This map shows levels of "subjective well-being" around the world - i.e., how happy people say they are. A couple of thoughts on this:
First, just from eyeballing this map, it looks like there is a correlation between national wealth and general happiness, but not an exceptionally strong one. Most developed countries rate quite happy, while many poor countries, especially in Africa, rate relatively unhappy. But still - Guatemalans are happier than the French; Mongolians are happier than the Japanese; Kyrgyzstanis are happier than Russians. (And notice our Bhutanese friends seem pretty content - their GNH policy must be working.)
Second, I've long felt that once an individual (or a society) reaches a certain degree of wealth at which their basic needs - food, shelter, medical care, maybe education (i.e., everything that's fairly low on Maslow's hierarchy of needs) - that all further wealth has relatively low marginal utility.

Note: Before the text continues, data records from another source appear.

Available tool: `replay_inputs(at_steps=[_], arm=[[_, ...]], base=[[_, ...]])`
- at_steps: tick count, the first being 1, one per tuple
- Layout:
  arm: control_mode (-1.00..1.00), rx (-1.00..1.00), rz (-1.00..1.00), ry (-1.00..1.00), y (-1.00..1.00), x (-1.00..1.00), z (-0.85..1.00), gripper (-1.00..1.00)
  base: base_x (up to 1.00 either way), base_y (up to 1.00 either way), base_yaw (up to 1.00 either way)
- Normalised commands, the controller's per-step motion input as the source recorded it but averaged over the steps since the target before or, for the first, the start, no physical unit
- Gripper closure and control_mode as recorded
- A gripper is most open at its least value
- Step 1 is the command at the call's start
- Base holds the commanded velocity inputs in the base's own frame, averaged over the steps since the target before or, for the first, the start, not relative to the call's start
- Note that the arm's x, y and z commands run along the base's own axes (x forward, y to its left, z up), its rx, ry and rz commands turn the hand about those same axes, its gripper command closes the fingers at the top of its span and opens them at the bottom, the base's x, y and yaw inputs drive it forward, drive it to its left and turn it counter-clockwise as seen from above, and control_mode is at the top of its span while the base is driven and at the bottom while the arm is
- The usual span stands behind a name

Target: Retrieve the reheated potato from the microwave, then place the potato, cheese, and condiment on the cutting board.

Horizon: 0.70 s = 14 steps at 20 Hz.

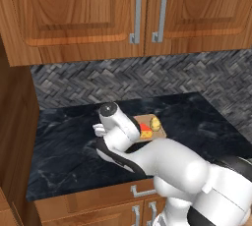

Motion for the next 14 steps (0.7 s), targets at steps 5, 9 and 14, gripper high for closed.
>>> replay_inputs(at_steps=[5,9,14], arm=[[-1.00,0.01,0.00,0.00,-0.11,-0.06,0.12,1.00],[-1.00,0.02,0.00,0.00,-0.01,-0.12,0.35,1.00],[-1.00,0.00,0.00,0.00,0.00,0.02,0.44,1.00]], base=[[0.00,0.00,0.00],[0.00,0.00,0.00],[0.00,0.00,0.00]])
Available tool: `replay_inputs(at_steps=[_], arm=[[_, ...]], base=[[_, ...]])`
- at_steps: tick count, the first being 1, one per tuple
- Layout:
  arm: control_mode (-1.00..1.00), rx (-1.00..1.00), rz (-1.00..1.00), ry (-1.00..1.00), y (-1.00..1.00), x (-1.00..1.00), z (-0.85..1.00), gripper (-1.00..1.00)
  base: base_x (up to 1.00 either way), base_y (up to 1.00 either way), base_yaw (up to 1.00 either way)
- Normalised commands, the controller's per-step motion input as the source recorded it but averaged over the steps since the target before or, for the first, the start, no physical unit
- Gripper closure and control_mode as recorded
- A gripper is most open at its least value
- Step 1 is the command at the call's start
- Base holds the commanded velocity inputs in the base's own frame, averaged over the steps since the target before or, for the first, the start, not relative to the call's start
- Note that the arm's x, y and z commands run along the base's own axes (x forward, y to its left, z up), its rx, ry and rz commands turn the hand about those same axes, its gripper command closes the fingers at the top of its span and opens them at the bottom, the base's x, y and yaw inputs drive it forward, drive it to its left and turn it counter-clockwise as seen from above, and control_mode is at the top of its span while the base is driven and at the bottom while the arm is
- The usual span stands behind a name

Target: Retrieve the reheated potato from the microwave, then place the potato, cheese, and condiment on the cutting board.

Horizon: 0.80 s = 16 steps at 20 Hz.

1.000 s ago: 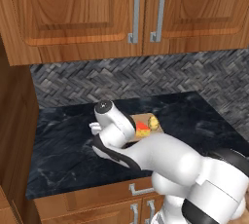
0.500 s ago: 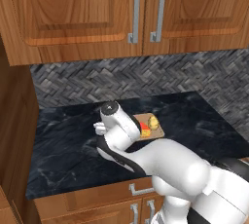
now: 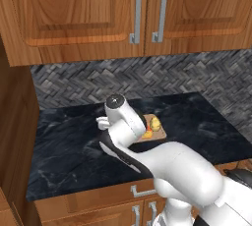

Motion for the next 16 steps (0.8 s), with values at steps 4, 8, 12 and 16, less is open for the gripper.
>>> replay_inputs(at_steps=[4,8,12,16], arm=[[-1.00,0.00,0.00,0.00,-0.07,0.27,0.16,1.00],[-1.00,0.00,0.00,0.01,-0.15,0.41,0.00,1.00],[-1.00,0.00,0.00,0.03,-0.09,0.44,-0.01,1.00],[-1.00,0.00,0.00,0.06,0.00,0.45,-0.07,1.00]], base=[[0.00,0.00,0.00],[0.00,0.00,0.00],[0.00,0.00,0.00],[0.00,0.00,0.00]])
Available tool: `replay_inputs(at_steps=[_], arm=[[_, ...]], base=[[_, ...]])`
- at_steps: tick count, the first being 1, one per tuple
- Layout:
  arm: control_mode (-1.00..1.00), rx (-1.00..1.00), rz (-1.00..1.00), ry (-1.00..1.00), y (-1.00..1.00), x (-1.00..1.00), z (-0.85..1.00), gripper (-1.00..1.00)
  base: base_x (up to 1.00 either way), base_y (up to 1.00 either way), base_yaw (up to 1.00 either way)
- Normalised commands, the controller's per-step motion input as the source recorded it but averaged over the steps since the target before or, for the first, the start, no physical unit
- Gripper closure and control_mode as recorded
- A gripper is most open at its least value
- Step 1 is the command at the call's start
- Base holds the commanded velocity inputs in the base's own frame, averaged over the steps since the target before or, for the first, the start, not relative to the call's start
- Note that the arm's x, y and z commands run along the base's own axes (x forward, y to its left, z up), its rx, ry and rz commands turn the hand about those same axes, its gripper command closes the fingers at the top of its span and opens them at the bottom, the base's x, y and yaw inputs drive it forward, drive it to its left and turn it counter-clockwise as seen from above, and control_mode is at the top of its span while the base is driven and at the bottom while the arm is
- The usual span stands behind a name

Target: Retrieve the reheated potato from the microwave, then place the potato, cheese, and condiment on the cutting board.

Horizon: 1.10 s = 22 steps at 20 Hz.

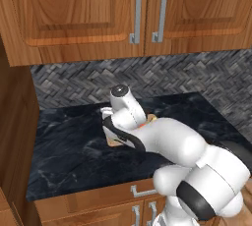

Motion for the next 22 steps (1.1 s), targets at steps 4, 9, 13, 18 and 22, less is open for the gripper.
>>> replay_inputs(at_steps=[4,9,13,18,22], arm=[[-1.00,0.00,0.02,0.09,0.00,0.38,-0.10,1.00],[-1.00,0.00,0.05,0.08,0.00,0.24,-0.17,1.00],[-1.00,0.00,0.06,0.01,0.00,0.10,-0.19,1.00],[-1.00,0.02,0.05,0.00,0.00,0.08,-0.18,1.00],[-1.00,0.01,0.04,0.00,0.00,0.15,-0.23,1.00]], base=[[0.00,0.00,0.00],[0.00,0.00,0.00],[0.00,0.00,0.00],[0.00,0.00,0.00],[0.00,0.00,0.00]])
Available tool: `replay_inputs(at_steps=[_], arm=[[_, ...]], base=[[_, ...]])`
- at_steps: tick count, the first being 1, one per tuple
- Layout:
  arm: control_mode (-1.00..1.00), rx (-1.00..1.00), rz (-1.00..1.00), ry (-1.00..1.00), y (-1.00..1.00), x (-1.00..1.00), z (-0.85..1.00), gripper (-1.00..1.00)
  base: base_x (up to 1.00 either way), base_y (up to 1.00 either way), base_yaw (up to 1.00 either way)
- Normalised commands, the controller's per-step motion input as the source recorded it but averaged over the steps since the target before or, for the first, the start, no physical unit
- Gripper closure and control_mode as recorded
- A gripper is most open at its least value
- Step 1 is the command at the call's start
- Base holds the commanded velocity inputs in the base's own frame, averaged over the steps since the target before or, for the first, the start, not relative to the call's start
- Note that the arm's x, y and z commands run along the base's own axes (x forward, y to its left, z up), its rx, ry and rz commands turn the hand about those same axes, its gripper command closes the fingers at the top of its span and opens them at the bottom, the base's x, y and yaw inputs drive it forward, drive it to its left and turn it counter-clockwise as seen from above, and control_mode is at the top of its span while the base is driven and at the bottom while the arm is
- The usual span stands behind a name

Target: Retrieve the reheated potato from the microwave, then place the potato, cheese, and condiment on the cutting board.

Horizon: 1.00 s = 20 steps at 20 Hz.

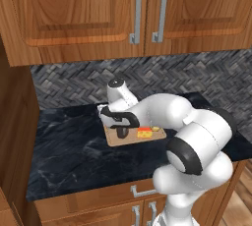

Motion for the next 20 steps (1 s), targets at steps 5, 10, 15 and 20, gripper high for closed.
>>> replay_inputs(at_steps=[5,10,15,20], arm=[[-1.00,0.00,0.03,0.00,0.00,0.13,-0.25,1.00],[-1.00,0.00,0.01,0.00,-0.03,-0.04,-0.23,-1.00],[-1.00,0.01,0.00,0.00,-0.01,-0.06,-0.21,-1.00],[-1.00,0.00,0.00,0.00,0.00,-0.07,-0.18,-1.00]], base=[[0.00,0.00,0.00],[0.00,0.00,0.00],[0.00,0.00,0.00],[0.00,0.00,0.00]])
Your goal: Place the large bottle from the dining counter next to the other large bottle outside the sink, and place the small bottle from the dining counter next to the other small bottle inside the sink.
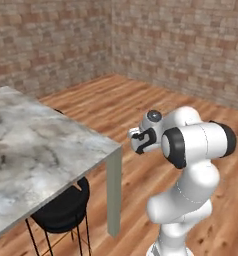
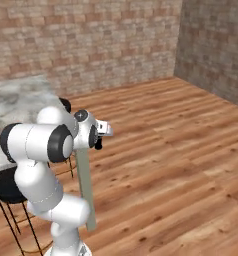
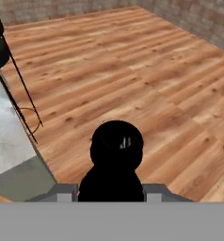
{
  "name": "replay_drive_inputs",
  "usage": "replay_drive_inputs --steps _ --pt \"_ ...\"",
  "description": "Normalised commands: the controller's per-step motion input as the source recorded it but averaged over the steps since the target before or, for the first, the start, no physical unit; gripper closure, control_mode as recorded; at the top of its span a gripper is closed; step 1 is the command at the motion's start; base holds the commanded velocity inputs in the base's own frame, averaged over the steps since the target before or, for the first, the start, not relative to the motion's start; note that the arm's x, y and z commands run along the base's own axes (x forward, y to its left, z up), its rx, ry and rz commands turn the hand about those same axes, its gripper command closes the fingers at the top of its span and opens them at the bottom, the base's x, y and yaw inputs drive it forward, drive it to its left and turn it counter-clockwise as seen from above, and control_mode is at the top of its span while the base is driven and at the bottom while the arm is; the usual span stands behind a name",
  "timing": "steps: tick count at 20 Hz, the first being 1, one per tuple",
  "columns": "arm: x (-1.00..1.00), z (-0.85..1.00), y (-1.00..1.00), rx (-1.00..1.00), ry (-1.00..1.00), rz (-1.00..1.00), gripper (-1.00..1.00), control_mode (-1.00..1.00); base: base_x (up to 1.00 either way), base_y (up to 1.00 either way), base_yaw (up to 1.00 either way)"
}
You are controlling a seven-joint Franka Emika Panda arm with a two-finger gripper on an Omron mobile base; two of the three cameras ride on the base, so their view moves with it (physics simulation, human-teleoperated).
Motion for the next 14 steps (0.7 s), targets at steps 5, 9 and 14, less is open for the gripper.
replay_drive_inputs --steps 5,9,14 --pt "0.0 0.0 0.0 0.0 0.0 0.0 1.0 1.0 0.0 -0.38 -0.35" --pt "0.0 0.0 0.0 0.0 0.0 0.0 1.0 1.0 0.0 -0.4 -0.34" --pt "0.0 0.0 0.0 0.0 0.0 0.0 1.0 1.0 0.0 -0.4 -0.36"
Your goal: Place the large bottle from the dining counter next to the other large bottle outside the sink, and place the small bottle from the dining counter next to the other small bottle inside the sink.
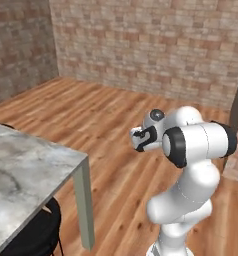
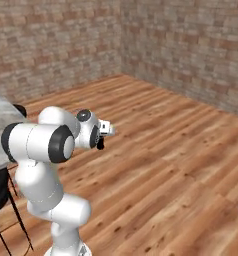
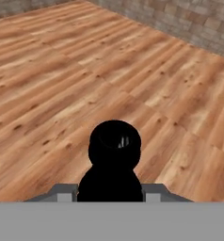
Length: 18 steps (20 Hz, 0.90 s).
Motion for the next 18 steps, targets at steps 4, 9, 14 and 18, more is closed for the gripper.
replay_drive_inputs --steps 4,9,14,18 --pt "0.0 0.0 0.0 0.0 0.0 0.0 1.0 1.0 0.0 -0.42 -0.33" --pt "0.0 0.0 0.0 0.0 0.0 0.0 1.0 1.0 -0.01 -0.42 -0.33" --pt "0.0 0.0 0.0 0.0 0.0 0.0 1.0 1.0 -0.05 -0.4 -0.35" --pt "0.0 0.0 0.0 0.0 0.0 0.0 1.0 1.0 0.0 -0.41 -0.36"
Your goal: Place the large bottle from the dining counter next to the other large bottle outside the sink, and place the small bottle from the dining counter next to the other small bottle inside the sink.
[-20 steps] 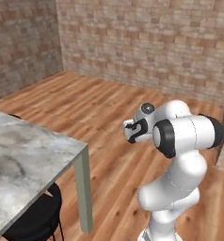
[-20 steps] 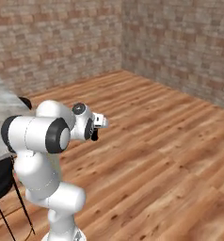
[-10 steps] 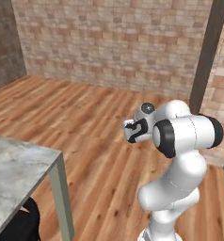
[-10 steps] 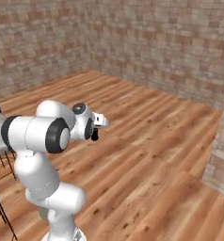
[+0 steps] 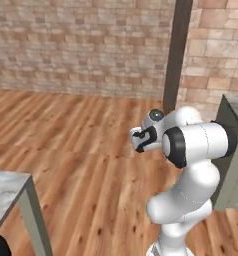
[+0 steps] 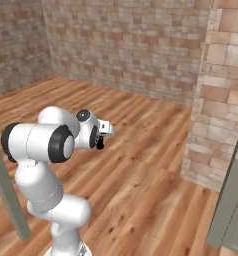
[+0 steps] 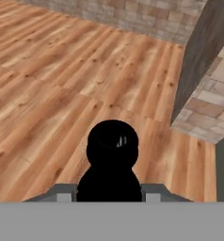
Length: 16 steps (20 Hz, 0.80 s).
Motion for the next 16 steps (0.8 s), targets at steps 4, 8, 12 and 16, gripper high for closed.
replay_drive_inputs --steps 4,8,12,16 --pt "0.0 0.0 0.0 0.0 0.0 0.0 1.0 1.0 0.0 -0.44 -0.35" --pt "0.0 0.0 0.0 0.0 0.0 0.0 1.0 1.0 0.0 -0.45 -0.35" --pt "0.0 0.0 0.0 0.0 0.0 0.0 1.0 1.0 0.0 -0.39 -0.34" --pt "0.0 0.0 0.0 0.0 0.0 0.0 1.0 1.0 0.0 -0.41 -0.35"
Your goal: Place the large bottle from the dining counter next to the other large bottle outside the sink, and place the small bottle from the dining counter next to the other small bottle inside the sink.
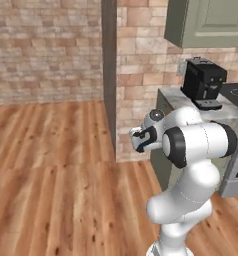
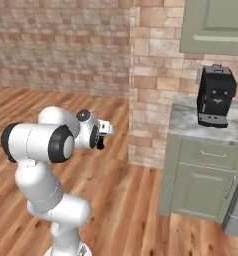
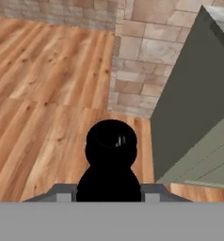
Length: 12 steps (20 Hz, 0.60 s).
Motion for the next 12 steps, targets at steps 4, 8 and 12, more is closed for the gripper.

That is, if your basic needs are taken care of and you don't have to worry about them much, then non-wealth factors will have a much greater effect on your overall level of happiness. I think this map bears that out. While some regions, such as much of Africa and South Asia, are clearly unhappier than others, these are regions where basic needs are oftentimes not being met. (Most of the former Soviet Union also appears to be in a grim mood, as well, though this might be attributable to their particular sociohistorical legacy.) But if you look only at middle- and upper-income nations, I don't really see a discernible difference. Countries like Malaysia, Costa Rica, and Saudi Arabia are among the happiest in the world; Thailand and Colombia are comparable to France and Germany; etc. So if I were a nation, what I'd be trying to do is encourage economic growth to the point of achieving middle-income status, and once that goal is achieved, devoting additional resources to ensuring that the basic needs of all my citizens are met. (Of course, the premise of such a policy would be that happiness is inherently more valuable than pure economic power, and some might disagree with that.)
Third, though: I wonder how seriously any of this ought to be taken. People are not necessarily entirely reliable when it comes to reporting their own mental states. Depending on the methodology by which this data was compiled, it seems possible that cultural conditions or expectations influenced the way people reported their own feelings, regardless of what their actual feelings were. For instance, Anglophone countries all reported fairly high levels of happiness. Is this because Anglophone people are happier - or did the wording of the question have a particular connotation in English which was different from other languages? Or is there a legacy of the peculiarly Anglo "stiff upper lip" such that Anglophone peoples felt they ought to say they were happy, regardless of how they actually felt? Similarly, most Buddhist countries scored relatively high (again, including Bhutan). This could be because Buddhists tend to be happier - or it could be because Buddhists feel it's more important to report that they're happy. Because I think it's impossible to know which it is for sure, I would take this map with a medium-large grain of salt.
On the other hand - the French are the grumpiest people in Western Europe? Sounds about right to me.
UPDATE: Here's a snippet from a BBC article on the map:
Adrian White, from the UK's University of Leicester, used the responses of 80,000 people worldwide to map out subjective wellbeing.
Denmark came top, followed closely by Switzerland and Austria. The UK ranked 41st. Zimbabwe and Burundi came bottom.
A nation's level of happiness was most closely associated with health levels.
Prosperity and education were the next strongest determinants of national happiness.